[Start of section]

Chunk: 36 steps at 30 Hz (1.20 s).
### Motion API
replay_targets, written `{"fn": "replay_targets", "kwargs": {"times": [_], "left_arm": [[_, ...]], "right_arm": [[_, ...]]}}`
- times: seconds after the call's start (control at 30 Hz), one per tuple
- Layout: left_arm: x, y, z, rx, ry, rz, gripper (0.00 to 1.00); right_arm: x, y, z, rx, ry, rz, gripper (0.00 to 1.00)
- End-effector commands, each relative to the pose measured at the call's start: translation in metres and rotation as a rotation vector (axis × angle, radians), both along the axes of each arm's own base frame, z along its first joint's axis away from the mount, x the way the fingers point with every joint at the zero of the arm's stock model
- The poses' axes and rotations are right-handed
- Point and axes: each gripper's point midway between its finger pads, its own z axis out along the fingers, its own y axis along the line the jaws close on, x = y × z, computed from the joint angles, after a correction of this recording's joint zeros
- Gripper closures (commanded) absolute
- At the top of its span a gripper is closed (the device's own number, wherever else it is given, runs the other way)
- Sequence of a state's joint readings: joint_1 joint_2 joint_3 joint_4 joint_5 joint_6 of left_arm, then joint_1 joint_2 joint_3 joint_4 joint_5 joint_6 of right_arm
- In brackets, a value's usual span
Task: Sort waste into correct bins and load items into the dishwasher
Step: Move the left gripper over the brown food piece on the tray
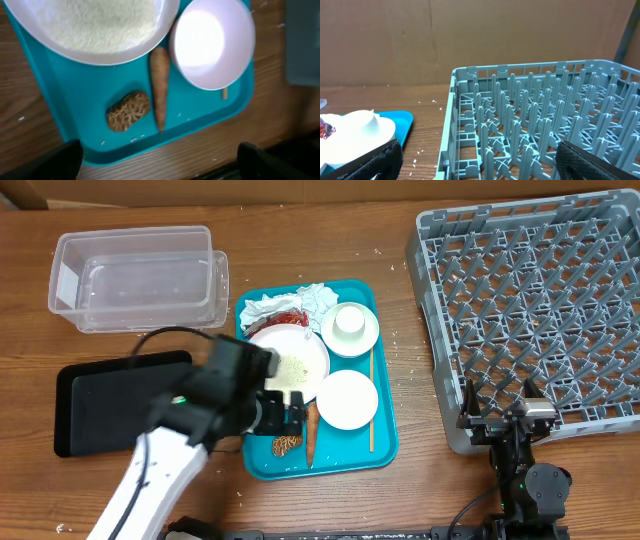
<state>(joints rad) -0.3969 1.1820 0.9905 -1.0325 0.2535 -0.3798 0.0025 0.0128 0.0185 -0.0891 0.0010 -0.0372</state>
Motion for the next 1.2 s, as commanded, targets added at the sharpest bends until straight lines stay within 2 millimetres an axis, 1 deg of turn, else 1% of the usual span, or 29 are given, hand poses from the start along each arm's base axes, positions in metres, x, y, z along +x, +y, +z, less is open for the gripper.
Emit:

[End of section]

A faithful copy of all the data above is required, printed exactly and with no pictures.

**WRITTEN RESPONSE**
Chunk: 36 steps at 30 Hz (1.20 s).
### Motion API
replay_targets, written `{"fn": "replay_targets", "kwargs": {"times": [_], "left_arm": [[_, ...]], "right_arm": [[_, ...]]}}`
- times: seconds after the call's start (control at 30 Hz), one per tuple
- Layout: left_arm: x, y, z, rx, ry, rz, gripper (0.00 to 1.00); right_arm: x, y, z, rx, ry, rz, gripper (0.00 to 1.00)
- End-effector commands, each relative to the pose measured at the call's start: translation in metres and rotation as a rotation vector (axis × angle, radians), both along the axes of each arm's own base frame, z along its first joint's axis away from the mount, x the way the fingers point with every joint at the zero of the arm's stock model
- The poses' axes and rotations are right-handed
- Point and axes: each gripper's point midway between its finger pads, its own z axis out along the fingers, its own y axis along the line the jaws close on, x = y × z, computed from the joint angles, after a correction of this recording's joint zeros
- Gripper closures (commanded) absolute
- At the top of its span a gripper is closed (the device's own number, wherever else it is given, runs the other way)
- Sequence of a state's joint readings: joint_1 joint_2 joint_3 joint_4 joint_5 joint_6 of left_arm, then joint_1 joint_2 joint_3 joint_4 joint_5 joint_6 of right_arm
- In brackets, a value's usual span
Task: Sort waste into correct bins and load items into the dishwasher
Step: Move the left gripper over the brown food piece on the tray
<state>(joints rad) -0.3969 1.1820 0.9905 -1.0325 0.2535 -0.3798 0.0025 0.0128 0.0185 -0.0891 0.0010 -0.0372</state>
Motion for the next 1.2 s, as commanded, targets added at the sharpest bends until straight lines stay within 2 millimetres an axis, 1 deg of turn, else 1% of the usual span, or 29 are given, hand poses from the start along each arm's base axes, positions in metres, x, y, z along +x, +y, +z, less is open for the gripper.
Emit:

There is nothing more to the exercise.